Le commandement allié envisagea un temps l'abandon d'Omaha1. Mais outre la perte des 15 000 hommes déjà débarqués, cela présentait le grand risque d'affaiblir la position alliée avec une tête de pont américaine d'Utah à l'ouest qui aurait été séparée de 60 km de la tête de pont anglo-canadienne à l'est1. Le général Bradley, qui supervisait l'opération au large à bord depuis l'USS Augusta, malgré le manque d'informations, décida de poursuivre le débarquement et continua d'envoyer des troupes sur Omaha. Finalement quelques pénétrations de la ligne de défense réussirent. Le bataillon de rangers qui devait être envoyé en renfort à la pointe du Hoc n'ayant pas reçu le signal, il fut détourné sur Omaha Beach. Il parvint à réaliser la première percée valable. De petits groupes réalisaient des assauts improvisés sur le talus escarpé de la côte. Ils étaient aidés par l'appui feu de quelques navires de guerre qui, au risque d'être touchés par les batteries terrestres allemandes, avaient fini par se rapprocher des plages. Certaines barges parvinrent à franchir les chenaux ouverts. Des troupes américaines prirent le plateau côtier qui domine la plage entre Saint-Laurent et Colleville et commencèrent à prendre les défenses allemandes, mal défendues sur leur arrières, à revers. D'autres unités suivirent et d’autres percées furent réalisées depuis la plage. Les Américains durent faire face à quelques contre-attaques allemandes mais en milieu d'après-midi, le dernier bunker allemand fut pris.

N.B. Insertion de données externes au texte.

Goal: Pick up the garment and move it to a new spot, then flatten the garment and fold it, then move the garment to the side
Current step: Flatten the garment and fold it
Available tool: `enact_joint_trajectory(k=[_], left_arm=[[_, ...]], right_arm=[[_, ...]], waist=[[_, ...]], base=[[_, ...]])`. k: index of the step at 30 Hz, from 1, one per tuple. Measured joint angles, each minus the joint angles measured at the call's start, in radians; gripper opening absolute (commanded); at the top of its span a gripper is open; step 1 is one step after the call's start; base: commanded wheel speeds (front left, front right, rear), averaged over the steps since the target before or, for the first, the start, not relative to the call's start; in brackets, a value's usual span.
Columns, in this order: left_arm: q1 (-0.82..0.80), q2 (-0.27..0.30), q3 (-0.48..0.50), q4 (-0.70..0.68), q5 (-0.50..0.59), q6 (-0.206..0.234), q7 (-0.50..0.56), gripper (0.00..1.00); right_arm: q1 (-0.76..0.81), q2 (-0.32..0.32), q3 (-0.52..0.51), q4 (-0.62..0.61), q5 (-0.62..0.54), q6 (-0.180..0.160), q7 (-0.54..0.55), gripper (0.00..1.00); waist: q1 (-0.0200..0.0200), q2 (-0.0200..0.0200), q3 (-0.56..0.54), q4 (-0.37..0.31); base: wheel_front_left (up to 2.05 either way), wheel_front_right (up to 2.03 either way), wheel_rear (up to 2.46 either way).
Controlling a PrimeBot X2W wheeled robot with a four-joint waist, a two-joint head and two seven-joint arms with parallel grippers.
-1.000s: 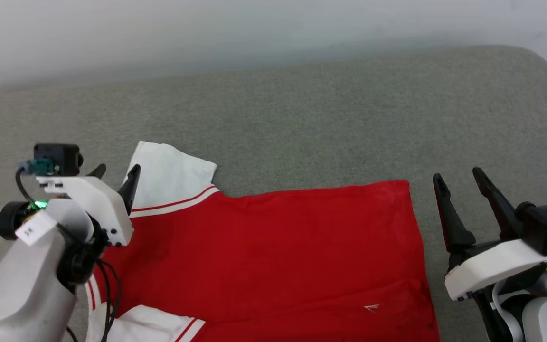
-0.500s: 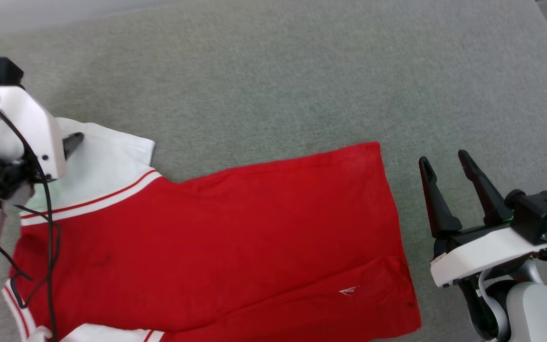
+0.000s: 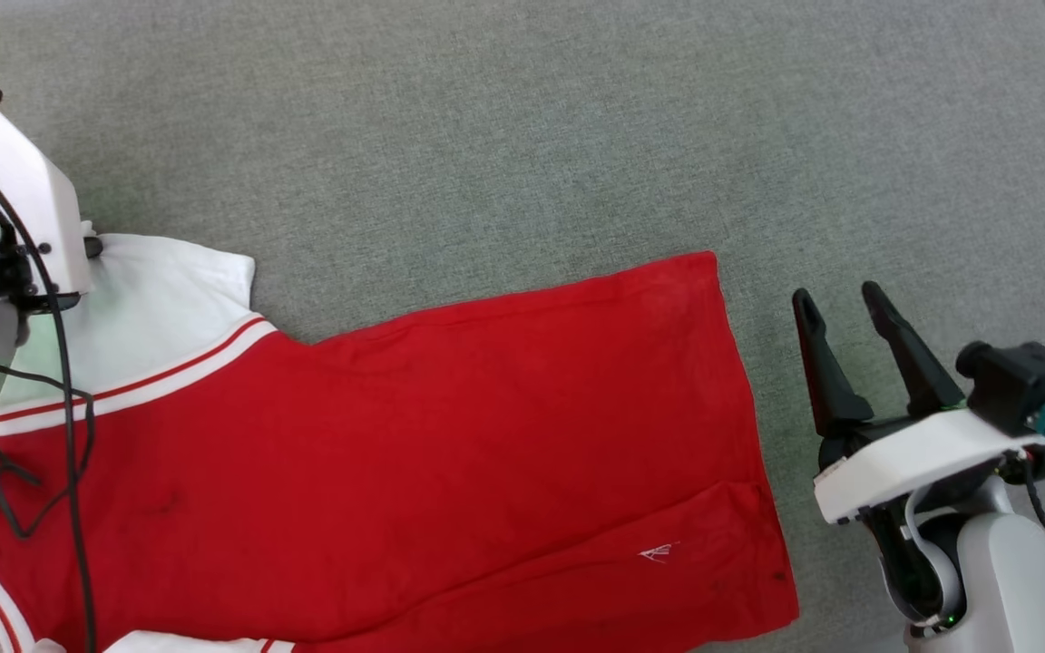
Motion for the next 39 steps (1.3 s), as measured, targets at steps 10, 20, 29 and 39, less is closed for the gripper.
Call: enact_joint_trajectory(k=[10, 20, 29, 39], left_arm=[[0.006, -0.064, -0.058, -0.049, 0.058, -0.035, -0.109, 0.00], [-0.009, -0.097, -0.090, -0.138, 0.078, -0.072, -0.179, 0.00], [-0.008, -0.100, -0.093, -0.163, 0.071, -0.081, -0.209, 0.00], [-0.001, -0.101, -0.094, -0.144, 0.070, -0.090, -0.268, 0.00]], right_arm=[[-0.153, -0.162, 0.075, 0.155, 0.180, 0.000, 0.401, 1.00], [-0.286, -0.259, 0.193, 0.214, 0.238, 0.000, 0.621, 1.00], [-0.373, -0.281, 0.276, 0.338, 0.288, 0.000, 0.785, 0.02], [-0.384, -0.292, 0.261, 0.347, 0.310, 0.001, 0.729, 0.00]], waist=[[0.0001, 0.0000, -0.056, 0.062], [0.0002, 0.0000, -0.087, 0.177], [0.0002, 0.0000, -0.055, 0.222], [0.0002, 0.0000, -0.081, 0.221]], base=[[0.00, 0.00, 0.00], [0.00, 0.00, 0.00], [0.00, 0.00, 0.00], [0.00, 0.00, 0.00]])
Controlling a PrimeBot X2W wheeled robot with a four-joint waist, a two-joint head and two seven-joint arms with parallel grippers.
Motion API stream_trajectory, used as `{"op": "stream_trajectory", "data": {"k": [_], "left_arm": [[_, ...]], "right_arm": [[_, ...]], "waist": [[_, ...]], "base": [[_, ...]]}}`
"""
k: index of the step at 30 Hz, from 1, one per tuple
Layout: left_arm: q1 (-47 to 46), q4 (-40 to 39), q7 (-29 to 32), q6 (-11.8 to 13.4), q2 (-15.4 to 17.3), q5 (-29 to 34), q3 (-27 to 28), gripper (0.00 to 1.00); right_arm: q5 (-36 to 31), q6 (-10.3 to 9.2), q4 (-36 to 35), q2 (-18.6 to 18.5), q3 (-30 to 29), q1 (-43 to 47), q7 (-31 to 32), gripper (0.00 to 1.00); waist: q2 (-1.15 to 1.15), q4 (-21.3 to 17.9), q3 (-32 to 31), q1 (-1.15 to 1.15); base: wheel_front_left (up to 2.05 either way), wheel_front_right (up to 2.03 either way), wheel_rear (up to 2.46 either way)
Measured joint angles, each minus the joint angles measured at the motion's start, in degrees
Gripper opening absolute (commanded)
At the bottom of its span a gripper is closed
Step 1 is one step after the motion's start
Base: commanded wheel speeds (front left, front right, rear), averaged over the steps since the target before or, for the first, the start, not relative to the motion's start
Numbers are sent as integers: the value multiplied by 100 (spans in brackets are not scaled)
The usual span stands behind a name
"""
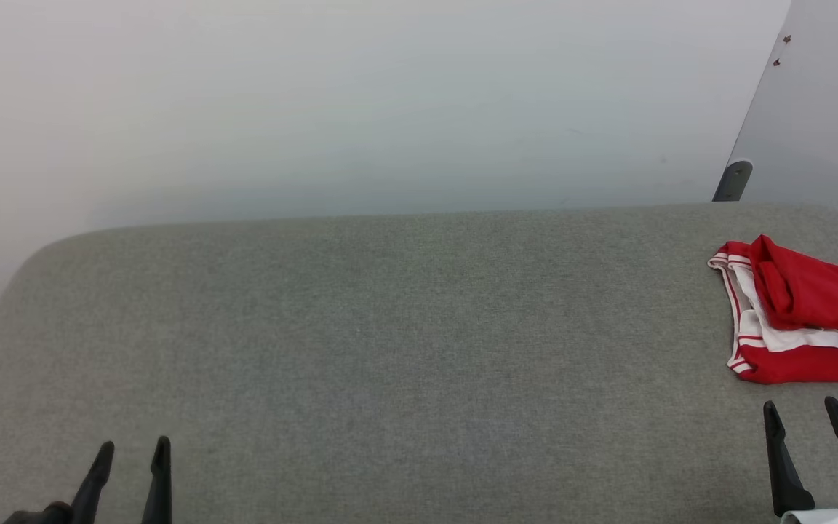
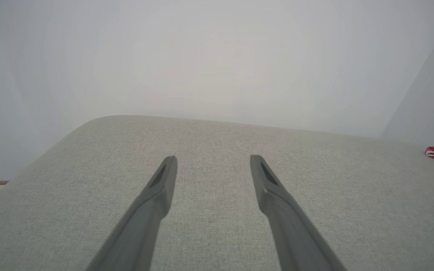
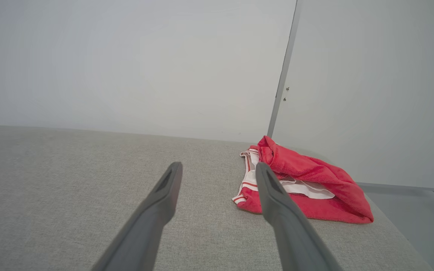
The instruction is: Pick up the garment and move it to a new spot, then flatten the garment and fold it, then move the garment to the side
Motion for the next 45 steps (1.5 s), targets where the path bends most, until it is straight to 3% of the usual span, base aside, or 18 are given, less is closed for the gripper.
{"op": "stream_trajectory", "data": {"k": [3,4,9,45], "left_arm": [[0,-52,-2,0,-11,0,20,100],[4,-8,-2,0,-36,0,13,0],[113,252,29,1,-263,-32,-62,0],[-436,345,923,1,-710,-2899,53,0]], "right_arm": [[1,0,2,21,-10,2,1,100],[1,0,51,44,0,5,9,0],[33,0,331,171,24,123,58,0],[3576,0,443,446,-16,-291,928,0]], "waist": [[0,14,1,0],[0,13,0,0],[0,13,3,0],[0,52,113,0]], "base": [[0,0,0],[0,0,0],[0,0,0],[0,0,0]]}}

Omaha Beach est la plage du débarquement de Normandie qui a provoqué le plus lourd bilan des pertes du Jour J (30 % du total des pertes du 6 juin) et elle partage avec Juno Beach, le taux de perte le plus fort avec près de 8 % des effectifs débarqués dont beaucoup par noyade. Plus de 3000 Américains sont tués ou disparus et 2 000 sont blessés sur Omaha (le bilan précis reste inconnu), 90 % des hommes de la première vague étant tués ou blessés. L’histoire a retenu le surnom de « Bloody Omaha » (Omaha, la sanglante) que des films comme Le jour le plus long ou Il faut sauver le soldat Ryan ont mis en scène.